I happen to come across an on-line exploit development class recently. It is/was a class hosted by the
Community City College of San Francisco, but due to some logistical issues the professor is hosting as a ‘pirate class’ — available to everyone for free.
After the first couple weeks, I’m having a blast in it. It covers some basic ASM (for 32bit Intel processors) and basic C and teaches the GDB 101 stuff.
I’m starting to dust off many old cobwebs from an ex-developer from decades ago.
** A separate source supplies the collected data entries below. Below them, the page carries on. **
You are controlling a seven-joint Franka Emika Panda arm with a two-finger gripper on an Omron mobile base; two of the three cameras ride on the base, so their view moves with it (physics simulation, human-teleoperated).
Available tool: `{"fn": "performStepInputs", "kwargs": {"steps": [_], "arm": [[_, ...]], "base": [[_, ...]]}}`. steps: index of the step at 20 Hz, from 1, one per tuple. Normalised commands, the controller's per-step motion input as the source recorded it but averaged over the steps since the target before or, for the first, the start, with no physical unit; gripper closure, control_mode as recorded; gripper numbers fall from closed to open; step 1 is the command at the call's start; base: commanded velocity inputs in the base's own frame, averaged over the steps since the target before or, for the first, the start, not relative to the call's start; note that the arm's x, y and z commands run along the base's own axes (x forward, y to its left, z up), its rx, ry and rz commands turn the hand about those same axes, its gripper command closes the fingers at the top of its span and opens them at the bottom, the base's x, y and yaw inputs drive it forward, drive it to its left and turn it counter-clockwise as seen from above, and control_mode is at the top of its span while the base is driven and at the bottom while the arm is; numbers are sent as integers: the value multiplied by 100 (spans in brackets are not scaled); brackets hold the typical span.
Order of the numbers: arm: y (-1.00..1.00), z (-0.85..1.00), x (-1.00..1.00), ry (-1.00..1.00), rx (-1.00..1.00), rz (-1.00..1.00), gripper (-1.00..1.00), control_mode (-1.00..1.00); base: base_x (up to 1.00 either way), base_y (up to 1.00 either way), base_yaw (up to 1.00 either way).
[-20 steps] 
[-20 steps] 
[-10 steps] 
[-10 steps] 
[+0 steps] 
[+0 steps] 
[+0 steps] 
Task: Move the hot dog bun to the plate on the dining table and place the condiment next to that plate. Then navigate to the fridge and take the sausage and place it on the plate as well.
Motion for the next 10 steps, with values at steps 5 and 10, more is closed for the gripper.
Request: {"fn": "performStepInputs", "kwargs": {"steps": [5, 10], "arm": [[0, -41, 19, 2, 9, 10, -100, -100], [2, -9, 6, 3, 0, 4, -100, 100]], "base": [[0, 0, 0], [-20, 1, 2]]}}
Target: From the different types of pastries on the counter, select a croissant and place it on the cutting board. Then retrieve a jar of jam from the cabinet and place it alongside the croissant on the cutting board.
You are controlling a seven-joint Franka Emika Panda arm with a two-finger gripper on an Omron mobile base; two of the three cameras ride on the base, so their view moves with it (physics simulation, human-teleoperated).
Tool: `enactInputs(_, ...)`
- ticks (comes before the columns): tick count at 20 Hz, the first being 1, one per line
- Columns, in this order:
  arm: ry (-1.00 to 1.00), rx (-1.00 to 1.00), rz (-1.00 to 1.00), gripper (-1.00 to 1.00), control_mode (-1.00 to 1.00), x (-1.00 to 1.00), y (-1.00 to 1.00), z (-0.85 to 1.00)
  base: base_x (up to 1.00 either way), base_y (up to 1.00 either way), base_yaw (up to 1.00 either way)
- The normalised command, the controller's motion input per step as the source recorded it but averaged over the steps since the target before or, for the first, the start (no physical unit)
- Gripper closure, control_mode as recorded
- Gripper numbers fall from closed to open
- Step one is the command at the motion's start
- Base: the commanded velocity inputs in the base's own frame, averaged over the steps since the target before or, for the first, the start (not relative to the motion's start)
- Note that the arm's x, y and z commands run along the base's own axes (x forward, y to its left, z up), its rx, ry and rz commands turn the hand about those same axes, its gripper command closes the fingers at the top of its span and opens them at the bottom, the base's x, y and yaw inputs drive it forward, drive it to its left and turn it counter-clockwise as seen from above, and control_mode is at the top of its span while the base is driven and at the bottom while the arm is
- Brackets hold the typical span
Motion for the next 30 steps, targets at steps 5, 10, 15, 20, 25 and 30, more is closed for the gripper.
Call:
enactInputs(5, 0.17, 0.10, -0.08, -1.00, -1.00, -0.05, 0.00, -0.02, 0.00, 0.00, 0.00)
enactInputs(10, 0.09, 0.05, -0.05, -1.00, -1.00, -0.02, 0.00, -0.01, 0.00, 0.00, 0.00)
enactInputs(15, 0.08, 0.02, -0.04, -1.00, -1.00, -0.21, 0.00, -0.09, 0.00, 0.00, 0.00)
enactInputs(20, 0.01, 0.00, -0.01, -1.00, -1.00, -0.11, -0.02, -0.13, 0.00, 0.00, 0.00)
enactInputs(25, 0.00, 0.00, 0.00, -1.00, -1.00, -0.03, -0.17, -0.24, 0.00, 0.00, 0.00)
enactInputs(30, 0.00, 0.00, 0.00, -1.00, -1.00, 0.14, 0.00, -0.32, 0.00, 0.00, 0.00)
Wow, has it really been that long?
It took me longer than I wanted, but I was eventually able to remember how to read stack memory.
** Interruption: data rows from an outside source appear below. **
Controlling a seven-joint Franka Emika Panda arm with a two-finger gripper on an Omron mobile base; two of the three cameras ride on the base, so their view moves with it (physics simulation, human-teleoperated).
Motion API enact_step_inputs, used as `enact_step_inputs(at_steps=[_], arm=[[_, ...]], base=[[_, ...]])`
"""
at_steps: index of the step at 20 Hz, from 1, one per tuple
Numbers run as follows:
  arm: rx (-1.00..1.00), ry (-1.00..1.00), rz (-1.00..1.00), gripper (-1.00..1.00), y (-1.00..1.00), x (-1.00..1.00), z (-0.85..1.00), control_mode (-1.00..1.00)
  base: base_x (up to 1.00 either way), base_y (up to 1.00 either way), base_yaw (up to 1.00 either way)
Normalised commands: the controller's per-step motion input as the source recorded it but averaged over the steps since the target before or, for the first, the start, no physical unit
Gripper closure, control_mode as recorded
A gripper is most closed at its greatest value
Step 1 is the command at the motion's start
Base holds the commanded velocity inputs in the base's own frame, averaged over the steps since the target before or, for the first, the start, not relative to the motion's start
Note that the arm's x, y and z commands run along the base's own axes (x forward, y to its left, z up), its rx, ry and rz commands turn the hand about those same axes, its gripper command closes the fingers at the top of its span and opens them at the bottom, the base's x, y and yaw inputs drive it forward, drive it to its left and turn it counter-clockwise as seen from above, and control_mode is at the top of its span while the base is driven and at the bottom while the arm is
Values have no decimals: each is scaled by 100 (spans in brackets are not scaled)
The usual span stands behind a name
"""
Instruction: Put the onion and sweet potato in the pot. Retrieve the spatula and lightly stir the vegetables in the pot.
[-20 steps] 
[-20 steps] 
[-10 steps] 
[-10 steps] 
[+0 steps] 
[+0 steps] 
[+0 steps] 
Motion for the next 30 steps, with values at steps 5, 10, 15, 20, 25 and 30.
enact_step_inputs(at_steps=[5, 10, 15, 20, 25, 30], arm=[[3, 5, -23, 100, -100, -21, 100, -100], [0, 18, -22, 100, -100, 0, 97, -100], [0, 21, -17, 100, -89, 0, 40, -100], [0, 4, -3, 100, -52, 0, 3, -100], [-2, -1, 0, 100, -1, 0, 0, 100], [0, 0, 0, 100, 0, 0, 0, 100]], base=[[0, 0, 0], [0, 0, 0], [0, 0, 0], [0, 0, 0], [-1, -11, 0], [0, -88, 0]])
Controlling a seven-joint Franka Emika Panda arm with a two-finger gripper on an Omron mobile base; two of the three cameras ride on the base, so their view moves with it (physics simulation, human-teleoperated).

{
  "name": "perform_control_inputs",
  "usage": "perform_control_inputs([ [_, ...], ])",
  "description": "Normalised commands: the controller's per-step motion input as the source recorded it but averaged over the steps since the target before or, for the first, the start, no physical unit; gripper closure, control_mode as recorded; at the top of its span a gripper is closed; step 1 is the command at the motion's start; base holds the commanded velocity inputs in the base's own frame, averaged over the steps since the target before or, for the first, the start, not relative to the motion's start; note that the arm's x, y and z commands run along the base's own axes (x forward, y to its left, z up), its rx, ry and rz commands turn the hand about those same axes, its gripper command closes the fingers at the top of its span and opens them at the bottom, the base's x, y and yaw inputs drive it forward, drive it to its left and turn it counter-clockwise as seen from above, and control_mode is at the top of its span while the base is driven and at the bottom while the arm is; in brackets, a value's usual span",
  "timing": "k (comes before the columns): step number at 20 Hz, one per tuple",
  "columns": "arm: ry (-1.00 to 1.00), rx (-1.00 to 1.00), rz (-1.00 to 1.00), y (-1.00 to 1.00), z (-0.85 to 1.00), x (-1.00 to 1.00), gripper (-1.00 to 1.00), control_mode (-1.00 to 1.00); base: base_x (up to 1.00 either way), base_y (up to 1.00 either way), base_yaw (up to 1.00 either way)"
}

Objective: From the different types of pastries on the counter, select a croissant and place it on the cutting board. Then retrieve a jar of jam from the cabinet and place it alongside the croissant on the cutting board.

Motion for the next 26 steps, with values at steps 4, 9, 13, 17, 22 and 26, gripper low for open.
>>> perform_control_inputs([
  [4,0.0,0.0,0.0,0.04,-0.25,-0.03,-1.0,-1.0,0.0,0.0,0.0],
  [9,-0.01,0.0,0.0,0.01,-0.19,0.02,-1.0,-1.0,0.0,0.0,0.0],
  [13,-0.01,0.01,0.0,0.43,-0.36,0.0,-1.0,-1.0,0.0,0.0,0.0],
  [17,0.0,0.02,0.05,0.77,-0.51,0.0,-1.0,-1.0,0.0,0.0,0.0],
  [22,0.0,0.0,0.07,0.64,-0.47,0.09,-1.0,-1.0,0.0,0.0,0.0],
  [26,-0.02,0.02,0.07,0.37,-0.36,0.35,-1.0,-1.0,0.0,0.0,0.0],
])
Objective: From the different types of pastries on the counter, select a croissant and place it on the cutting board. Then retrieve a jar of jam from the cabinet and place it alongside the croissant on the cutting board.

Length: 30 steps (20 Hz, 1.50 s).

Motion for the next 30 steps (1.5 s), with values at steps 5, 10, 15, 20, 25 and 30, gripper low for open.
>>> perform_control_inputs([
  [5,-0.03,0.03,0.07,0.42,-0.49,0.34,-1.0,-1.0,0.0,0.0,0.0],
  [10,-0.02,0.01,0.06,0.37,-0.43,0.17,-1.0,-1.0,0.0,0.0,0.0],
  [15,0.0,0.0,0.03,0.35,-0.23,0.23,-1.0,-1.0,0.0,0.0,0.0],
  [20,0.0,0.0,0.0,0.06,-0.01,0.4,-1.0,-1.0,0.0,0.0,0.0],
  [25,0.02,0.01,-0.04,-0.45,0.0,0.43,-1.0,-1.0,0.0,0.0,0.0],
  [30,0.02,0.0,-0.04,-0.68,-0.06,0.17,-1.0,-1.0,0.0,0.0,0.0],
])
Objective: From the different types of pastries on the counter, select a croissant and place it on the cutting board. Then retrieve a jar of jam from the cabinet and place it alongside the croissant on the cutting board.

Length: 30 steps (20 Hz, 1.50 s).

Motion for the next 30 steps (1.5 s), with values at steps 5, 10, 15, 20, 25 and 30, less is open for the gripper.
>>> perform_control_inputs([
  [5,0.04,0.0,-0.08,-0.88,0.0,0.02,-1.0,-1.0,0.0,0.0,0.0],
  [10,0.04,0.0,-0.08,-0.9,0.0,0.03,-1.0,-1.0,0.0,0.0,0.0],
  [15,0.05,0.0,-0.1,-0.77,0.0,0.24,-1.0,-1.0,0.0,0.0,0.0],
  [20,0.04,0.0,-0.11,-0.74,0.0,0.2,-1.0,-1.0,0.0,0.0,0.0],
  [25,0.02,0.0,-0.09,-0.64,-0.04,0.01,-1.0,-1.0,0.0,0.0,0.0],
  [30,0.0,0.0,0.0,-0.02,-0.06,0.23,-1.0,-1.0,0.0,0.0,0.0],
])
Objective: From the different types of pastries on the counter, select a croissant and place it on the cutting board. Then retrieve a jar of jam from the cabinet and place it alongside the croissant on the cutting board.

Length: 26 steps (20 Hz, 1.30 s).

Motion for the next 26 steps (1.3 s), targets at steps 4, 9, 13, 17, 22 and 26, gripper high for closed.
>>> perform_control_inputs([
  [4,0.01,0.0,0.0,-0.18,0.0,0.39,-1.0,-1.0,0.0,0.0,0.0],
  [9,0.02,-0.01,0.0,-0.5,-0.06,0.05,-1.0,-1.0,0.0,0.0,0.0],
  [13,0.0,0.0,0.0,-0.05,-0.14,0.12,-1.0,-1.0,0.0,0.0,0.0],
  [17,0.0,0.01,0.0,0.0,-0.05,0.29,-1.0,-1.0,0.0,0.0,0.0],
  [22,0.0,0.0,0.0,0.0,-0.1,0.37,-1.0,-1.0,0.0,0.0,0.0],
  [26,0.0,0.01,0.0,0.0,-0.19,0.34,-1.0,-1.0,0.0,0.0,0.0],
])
For example, when debugging, it’s helpful to know the memory address where the stack starts, ends and the memory address of the next instruction (the eip register).
(gdb) info reg
eax 0x41 65
ecx 0xfbad2288 -72539512
edx 0x41 65
ebx 0x80481b0 134513072
esp 0xffffd5f0 0xffffd5f0
ebp 0xffffd638 0xffffd638
esi 0x80eb00c 135180300
edi 0x49656e69 1231384169
eip 0x80489ba 0x80489ba <activate+101>
eflags 0x202 [ IF ]
cs 0x23 35
ss 0x2b 43
ds 0x2b 43
es 0x2b 43
fs 0x0 0
gs 0x63 99
Above, you’ll see the output from GDB when you ask it to print the register information. You’ll notice things like eax, ecx, edx and ebx, all general purpose registers that are being used.
For this post, however, take a look at esp and ebp. Esp is the pointer to the current stack frame. And esb is the base pointer. The way I think of it (and I hope I’m not wrong about it) is that the stack memory begins at esp and ends at ebp.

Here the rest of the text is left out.